The Jewish settlers in the territories who wrote their identity numbers on their arms, and the reasons they gave for doing this, testify to the necessity for the public to deal anew with the phenomenon of everyday use of the Holocaust.
With an increasing degree of sharpness, many Israelis are using motifs that they perceive as clear symbols of the Holocaust in the political debate. It seems there is no longer any point in the protests and expressions of shock that come as a conditioned response after any such incident - especially in light of the fact that they fall on deaf ears. Even the argument of hurting Holocaust survivors is no longer effective. Evidence of this can be found in the response of Ronny Bakshi, the originator of the idea of using the orange patch, to the use of the number on the arm: "I don't take into account what people think, but rather do as I feel."
There needs to be a rethinking of everything connected to the Holocaust in our national experience, on two levels: the first, a clarification of the reasons for the use made of the Holocaust in the political and ideological debate before us; the other, and the more important, national soul-searching concerning the question of the failure of our education system insofar as the Holocaust is concerned.

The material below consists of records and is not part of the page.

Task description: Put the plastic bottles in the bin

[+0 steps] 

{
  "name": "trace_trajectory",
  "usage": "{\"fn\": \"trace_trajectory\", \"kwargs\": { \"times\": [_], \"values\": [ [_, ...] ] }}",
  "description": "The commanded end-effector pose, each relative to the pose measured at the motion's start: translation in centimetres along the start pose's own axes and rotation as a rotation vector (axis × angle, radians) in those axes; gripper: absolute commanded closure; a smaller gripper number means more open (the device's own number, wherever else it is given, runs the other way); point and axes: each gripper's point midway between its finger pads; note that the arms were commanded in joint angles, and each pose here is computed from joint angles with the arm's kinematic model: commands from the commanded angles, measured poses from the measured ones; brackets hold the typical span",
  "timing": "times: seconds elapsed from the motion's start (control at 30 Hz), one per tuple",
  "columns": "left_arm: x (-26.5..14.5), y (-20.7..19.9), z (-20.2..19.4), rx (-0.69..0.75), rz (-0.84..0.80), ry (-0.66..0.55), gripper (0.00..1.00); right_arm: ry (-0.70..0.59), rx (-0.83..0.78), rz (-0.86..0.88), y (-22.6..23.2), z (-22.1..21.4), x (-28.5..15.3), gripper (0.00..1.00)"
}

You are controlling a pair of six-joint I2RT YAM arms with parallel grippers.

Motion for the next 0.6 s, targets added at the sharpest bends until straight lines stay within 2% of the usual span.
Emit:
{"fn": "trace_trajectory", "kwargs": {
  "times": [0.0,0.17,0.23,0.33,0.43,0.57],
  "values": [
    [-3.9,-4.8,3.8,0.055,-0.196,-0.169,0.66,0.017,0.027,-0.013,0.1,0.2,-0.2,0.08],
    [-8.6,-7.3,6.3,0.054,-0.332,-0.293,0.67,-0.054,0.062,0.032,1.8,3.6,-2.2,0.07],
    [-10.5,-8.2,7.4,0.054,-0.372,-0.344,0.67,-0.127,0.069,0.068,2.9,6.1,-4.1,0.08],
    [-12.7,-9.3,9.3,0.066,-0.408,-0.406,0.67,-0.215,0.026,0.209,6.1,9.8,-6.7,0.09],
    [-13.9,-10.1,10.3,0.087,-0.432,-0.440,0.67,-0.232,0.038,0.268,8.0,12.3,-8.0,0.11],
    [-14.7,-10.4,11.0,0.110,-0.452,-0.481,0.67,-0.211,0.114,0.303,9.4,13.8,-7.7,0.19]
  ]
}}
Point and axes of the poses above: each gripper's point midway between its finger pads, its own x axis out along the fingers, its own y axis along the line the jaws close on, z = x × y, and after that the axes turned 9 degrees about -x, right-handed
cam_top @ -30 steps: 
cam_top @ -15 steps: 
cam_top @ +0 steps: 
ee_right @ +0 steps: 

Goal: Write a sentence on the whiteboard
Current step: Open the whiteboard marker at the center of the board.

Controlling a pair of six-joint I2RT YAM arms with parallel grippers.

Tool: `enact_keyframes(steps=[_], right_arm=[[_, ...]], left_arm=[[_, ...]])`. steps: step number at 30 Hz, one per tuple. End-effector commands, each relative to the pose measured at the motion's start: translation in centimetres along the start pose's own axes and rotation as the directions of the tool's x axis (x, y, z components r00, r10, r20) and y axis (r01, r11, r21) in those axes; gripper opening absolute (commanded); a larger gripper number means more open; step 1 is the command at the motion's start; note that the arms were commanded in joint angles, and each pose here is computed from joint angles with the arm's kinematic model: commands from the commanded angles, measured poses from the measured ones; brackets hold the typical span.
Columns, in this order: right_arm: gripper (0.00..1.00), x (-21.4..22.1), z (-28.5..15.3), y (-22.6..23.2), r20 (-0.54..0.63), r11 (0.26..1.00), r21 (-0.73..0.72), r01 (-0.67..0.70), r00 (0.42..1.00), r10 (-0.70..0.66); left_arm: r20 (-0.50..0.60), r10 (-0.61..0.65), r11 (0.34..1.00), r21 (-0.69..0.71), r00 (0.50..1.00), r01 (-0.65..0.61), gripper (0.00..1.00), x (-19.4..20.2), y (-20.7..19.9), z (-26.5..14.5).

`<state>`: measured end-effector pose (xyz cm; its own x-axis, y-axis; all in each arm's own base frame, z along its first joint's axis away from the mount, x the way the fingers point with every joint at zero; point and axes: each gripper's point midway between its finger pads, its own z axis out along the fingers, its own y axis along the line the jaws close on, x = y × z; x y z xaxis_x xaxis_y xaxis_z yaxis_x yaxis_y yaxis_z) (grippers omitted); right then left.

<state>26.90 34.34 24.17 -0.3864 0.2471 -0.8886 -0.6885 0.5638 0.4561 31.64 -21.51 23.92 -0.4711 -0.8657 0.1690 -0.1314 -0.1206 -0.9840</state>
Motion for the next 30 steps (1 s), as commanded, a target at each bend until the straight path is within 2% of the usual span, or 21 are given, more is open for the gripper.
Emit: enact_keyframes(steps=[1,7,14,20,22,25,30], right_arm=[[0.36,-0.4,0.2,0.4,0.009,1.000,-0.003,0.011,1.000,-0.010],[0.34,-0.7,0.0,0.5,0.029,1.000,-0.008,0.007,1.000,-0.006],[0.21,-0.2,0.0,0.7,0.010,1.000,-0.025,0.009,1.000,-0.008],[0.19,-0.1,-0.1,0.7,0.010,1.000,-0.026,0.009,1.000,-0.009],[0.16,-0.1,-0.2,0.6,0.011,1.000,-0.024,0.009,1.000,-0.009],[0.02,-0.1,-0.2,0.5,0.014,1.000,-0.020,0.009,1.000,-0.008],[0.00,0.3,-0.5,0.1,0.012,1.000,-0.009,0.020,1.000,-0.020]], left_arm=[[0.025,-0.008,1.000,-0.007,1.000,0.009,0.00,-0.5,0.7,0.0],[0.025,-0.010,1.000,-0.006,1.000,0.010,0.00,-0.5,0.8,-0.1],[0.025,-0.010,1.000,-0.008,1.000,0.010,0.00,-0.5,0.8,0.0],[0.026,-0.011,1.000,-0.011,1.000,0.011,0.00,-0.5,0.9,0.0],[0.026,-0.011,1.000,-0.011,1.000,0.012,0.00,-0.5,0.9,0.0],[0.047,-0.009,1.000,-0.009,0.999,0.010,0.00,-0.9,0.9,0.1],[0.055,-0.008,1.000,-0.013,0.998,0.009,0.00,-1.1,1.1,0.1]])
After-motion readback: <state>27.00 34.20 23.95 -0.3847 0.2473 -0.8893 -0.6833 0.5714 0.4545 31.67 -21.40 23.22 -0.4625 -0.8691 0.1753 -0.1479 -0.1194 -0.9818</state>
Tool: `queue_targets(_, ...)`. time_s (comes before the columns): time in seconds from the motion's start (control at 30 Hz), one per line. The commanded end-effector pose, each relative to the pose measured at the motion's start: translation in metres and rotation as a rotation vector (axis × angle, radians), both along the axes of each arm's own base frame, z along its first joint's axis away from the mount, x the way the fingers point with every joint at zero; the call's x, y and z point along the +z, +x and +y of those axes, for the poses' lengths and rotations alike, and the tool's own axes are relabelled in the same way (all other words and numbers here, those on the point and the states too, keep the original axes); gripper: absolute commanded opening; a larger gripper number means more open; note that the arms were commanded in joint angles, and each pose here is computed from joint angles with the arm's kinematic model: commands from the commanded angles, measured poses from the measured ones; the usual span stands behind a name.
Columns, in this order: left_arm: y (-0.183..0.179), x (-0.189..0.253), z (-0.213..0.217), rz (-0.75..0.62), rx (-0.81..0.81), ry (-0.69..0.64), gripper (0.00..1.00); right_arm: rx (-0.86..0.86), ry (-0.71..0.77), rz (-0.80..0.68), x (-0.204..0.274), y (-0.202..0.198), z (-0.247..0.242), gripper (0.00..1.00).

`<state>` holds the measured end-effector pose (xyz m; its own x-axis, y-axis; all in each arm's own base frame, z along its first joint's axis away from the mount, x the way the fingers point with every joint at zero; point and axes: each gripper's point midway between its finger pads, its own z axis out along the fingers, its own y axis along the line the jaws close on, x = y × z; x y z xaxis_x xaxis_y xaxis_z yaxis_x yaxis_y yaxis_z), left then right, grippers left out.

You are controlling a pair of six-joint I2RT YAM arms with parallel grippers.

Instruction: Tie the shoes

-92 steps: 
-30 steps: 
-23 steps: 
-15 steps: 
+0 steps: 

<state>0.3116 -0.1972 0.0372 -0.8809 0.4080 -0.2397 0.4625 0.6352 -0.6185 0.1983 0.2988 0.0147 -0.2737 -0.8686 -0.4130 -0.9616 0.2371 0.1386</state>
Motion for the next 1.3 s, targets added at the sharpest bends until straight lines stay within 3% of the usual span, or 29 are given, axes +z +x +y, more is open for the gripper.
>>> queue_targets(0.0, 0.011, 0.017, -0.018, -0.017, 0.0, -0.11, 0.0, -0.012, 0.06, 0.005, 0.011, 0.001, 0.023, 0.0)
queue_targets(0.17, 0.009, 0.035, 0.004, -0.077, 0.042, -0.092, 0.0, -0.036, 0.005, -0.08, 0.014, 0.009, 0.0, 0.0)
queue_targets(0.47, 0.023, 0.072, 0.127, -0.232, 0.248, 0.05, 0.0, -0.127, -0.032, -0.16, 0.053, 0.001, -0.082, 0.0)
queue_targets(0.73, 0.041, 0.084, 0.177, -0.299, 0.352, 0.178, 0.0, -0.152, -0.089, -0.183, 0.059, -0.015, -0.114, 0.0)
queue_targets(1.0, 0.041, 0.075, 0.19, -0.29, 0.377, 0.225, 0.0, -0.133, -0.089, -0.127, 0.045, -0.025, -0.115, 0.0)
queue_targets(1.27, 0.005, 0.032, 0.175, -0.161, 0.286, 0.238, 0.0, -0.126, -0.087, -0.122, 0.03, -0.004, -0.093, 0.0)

The story of the Holocaust has long been a key element in Israeli national identity. The story Israelis tell themselves, with a great degree of justice, depicts the Jewish people as the victim of an evil unparalleled in the history of mankind, an evil that is the fruit of German murderousness accompanied by the collaboration of the peoples of Europe or, at best, their indifference. In this story it is always the Jewish people that is in the right and is the accuser. The peoples of the world are obligated to stand before it abashed and ashamed.
In light of this, it is only natural that in the debate we are conducting among ourselves and with the world on the issue of the results of the Six-Day War, it is very convenient to invoke an event in which we were only right and the world was only guilty and wrong. The entire public gathers around the consensus of the memory of the Holocaust in this form. The discourse constantly heard about the lessons of the Holocaust and the testament of the murdered also contribute their part. Those who were murdered, as is well known, were not a uniform entity and did not leave behind any will and testament, and therefore the lessons of the Holocaust, as a huge human tragedy, must remain within the realm and sovereignty of the individual. The talk about the lessons of the Holocaust flattens the discourse on the Holocaust and leads to "herd phenomena" of mistaken and deceptive exploitations of its memory and the memory of its victims.